Material to process |
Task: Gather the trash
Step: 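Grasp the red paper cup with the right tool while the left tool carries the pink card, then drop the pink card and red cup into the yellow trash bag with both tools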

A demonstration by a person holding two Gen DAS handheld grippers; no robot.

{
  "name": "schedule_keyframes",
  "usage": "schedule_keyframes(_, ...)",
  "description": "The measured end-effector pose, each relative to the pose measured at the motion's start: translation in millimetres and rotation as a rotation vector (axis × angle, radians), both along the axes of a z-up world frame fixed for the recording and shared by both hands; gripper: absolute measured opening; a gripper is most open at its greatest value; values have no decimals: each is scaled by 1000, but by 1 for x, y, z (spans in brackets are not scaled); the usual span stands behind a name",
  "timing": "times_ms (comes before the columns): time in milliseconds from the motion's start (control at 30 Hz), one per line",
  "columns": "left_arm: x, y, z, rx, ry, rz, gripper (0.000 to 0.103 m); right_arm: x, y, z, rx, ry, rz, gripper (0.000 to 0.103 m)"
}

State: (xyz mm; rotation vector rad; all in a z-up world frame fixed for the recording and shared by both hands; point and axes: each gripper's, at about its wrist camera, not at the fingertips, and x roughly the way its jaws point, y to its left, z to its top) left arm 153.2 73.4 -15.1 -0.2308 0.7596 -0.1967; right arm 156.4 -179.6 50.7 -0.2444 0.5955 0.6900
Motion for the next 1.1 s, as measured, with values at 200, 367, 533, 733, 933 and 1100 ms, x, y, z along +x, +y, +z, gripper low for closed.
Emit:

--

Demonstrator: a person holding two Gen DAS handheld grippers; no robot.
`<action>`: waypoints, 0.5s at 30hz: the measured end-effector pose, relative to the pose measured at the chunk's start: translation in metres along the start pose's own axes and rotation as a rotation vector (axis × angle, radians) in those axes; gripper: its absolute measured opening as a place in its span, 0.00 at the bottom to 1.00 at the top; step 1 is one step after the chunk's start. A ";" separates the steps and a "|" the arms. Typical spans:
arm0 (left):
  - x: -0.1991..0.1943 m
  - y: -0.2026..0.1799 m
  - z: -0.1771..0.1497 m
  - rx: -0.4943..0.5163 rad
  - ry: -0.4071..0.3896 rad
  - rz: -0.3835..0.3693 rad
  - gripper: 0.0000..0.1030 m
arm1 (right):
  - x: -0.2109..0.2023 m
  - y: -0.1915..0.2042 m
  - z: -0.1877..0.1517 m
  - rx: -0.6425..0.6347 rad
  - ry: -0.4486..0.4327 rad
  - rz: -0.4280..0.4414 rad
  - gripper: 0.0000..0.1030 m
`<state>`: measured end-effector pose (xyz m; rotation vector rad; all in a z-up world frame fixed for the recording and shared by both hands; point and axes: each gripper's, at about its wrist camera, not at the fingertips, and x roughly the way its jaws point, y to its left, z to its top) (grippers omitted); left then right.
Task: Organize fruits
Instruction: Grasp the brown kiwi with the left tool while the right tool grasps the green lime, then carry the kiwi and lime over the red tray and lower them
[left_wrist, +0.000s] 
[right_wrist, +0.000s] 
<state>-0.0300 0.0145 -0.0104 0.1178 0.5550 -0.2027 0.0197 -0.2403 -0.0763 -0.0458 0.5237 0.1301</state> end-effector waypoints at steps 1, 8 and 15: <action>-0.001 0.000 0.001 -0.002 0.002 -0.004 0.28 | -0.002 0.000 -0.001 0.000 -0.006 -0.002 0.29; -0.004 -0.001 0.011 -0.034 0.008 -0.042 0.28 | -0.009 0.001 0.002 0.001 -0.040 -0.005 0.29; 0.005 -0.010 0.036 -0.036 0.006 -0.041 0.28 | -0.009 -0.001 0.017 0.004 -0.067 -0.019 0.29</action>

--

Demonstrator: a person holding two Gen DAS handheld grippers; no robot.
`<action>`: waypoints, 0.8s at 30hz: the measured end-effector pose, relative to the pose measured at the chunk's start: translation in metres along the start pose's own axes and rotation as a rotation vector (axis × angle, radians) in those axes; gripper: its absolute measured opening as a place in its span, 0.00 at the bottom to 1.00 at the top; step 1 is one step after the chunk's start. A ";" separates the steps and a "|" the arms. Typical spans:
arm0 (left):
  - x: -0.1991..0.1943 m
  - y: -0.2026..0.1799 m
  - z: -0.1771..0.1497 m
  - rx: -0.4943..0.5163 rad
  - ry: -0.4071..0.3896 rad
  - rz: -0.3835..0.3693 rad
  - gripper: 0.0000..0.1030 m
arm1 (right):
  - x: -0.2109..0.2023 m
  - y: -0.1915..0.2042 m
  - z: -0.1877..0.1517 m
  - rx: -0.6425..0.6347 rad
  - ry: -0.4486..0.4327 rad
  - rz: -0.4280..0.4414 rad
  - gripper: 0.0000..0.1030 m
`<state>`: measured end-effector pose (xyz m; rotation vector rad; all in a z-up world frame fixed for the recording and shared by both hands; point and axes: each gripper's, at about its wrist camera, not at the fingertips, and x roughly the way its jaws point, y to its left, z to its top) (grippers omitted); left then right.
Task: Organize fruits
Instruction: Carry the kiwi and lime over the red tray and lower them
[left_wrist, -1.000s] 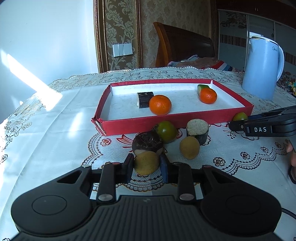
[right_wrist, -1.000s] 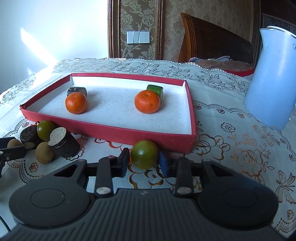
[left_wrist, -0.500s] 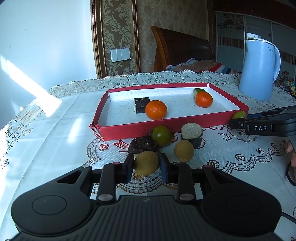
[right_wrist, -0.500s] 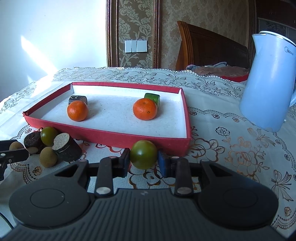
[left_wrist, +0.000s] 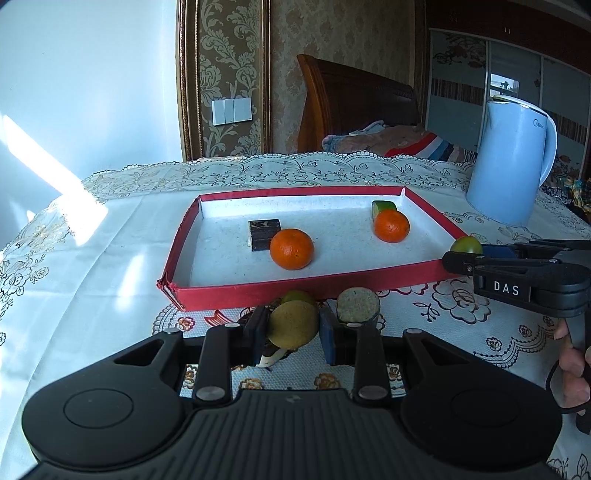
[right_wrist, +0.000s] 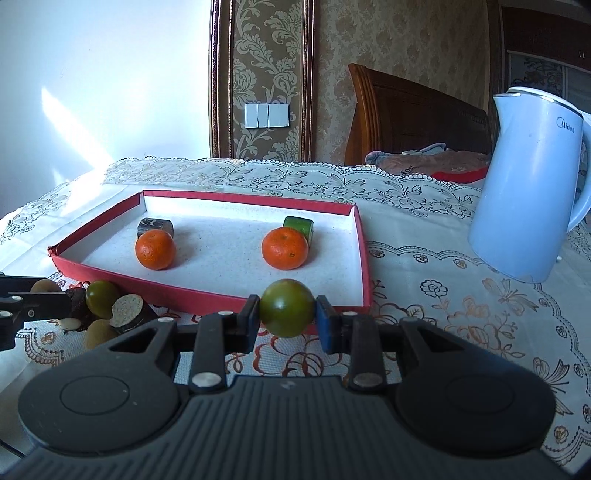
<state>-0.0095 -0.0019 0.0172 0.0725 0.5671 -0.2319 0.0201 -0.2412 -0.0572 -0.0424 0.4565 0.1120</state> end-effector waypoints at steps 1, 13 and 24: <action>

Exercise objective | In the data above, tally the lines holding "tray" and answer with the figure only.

Final answer | 2